— Collected data entries —
___

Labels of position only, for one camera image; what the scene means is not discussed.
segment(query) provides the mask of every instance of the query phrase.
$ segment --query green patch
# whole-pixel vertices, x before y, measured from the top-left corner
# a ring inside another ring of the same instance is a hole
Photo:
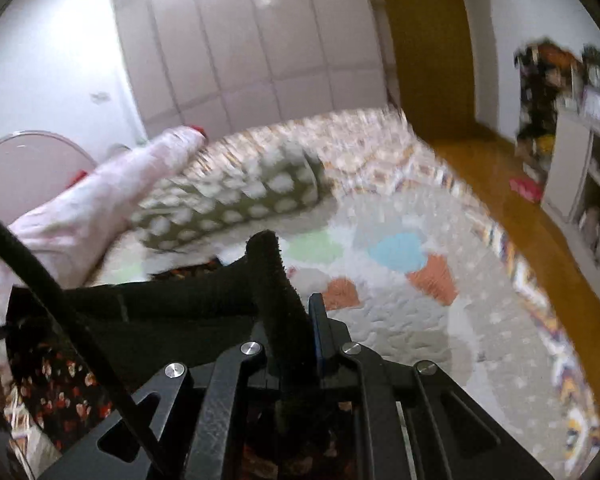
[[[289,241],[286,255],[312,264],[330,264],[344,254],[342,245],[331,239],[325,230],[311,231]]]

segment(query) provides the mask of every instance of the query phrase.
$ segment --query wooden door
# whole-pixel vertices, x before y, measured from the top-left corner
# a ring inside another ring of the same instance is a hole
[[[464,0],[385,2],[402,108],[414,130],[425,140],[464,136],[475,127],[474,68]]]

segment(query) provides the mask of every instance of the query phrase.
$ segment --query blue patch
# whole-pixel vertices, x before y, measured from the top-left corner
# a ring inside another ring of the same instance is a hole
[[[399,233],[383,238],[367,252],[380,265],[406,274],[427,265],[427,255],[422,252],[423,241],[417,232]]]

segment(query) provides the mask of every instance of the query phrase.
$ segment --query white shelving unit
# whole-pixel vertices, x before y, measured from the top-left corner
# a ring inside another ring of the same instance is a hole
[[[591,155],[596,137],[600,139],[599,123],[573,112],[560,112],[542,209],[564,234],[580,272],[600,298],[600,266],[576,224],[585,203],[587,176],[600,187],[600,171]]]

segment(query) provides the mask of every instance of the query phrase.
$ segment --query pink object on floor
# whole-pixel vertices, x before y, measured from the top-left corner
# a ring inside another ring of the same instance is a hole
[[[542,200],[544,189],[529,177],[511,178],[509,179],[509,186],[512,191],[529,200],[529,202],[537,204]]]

___

— Exercise details —
Return each entry exactly as it appears above, but exclude the pictures.

— Response to this task —
Labels of position only, for one camera image; what the scene means is not discussed.
segment(query) provides the mask of every instance of the query phrase.
$ segment --query green patch
# whole-pixel vertices, x before y, measured from the top-left corner
# a ring inside another ring of the same instance is a hole
Photo:
[[[289,241],[286,255],[312,264],[330,264],[344,254],[342,245],[331,239],[325,230],[311,231]]]

segment(query) provides the mask of every instance of the query phrase.
$ segment --query wooden door
# whole-pixel vertices, x before y, measured from the top-left corner
# a ring inside another ring of the same instance is a hole
[[[464,0],[385,2],[402,108],[414,130],[425,140],[464,136],[475,127],[474,68]]]

segment(query) provides the mask of every instance of the query phrase.
$ segment --query blue patch
# whole-pixel vertices, x before y, measured from the top-left corner
# a ring inside another ring of the same instance is a hole
[[[399,233],[383,238],[367,252],[380,265],[406,274],[427,265],[427,255],[422,252],[423,241],[417,232]]]

segment(query) provides the mask of every instance of the query phrase.
$ segment --query white shelving unit
# whole-pixel vertices, x before y, measured from the top-left corner
# a ring inside another ring of the same instance is a hole
[[[591,155],[596,137],[600,139],[599,123],[573,112],[560,112],[542,209],[564,234],[580,272],[600,298],[600,266],[576,224],[585,203],[587,176],[600,187],[600,171]]]

segment(query) provides the mask of every instance of the query phrase.
$ segment --query pink object on floor
# whole-pixel vertices, x before y, measured from the top-left corner
# a ring inside another ring of the same instance is a hole
[[[542,200],[544,189],[529,177],[511,178],[509,179],[509,186],[512,191],[529,200],[529,202],[537,204]]]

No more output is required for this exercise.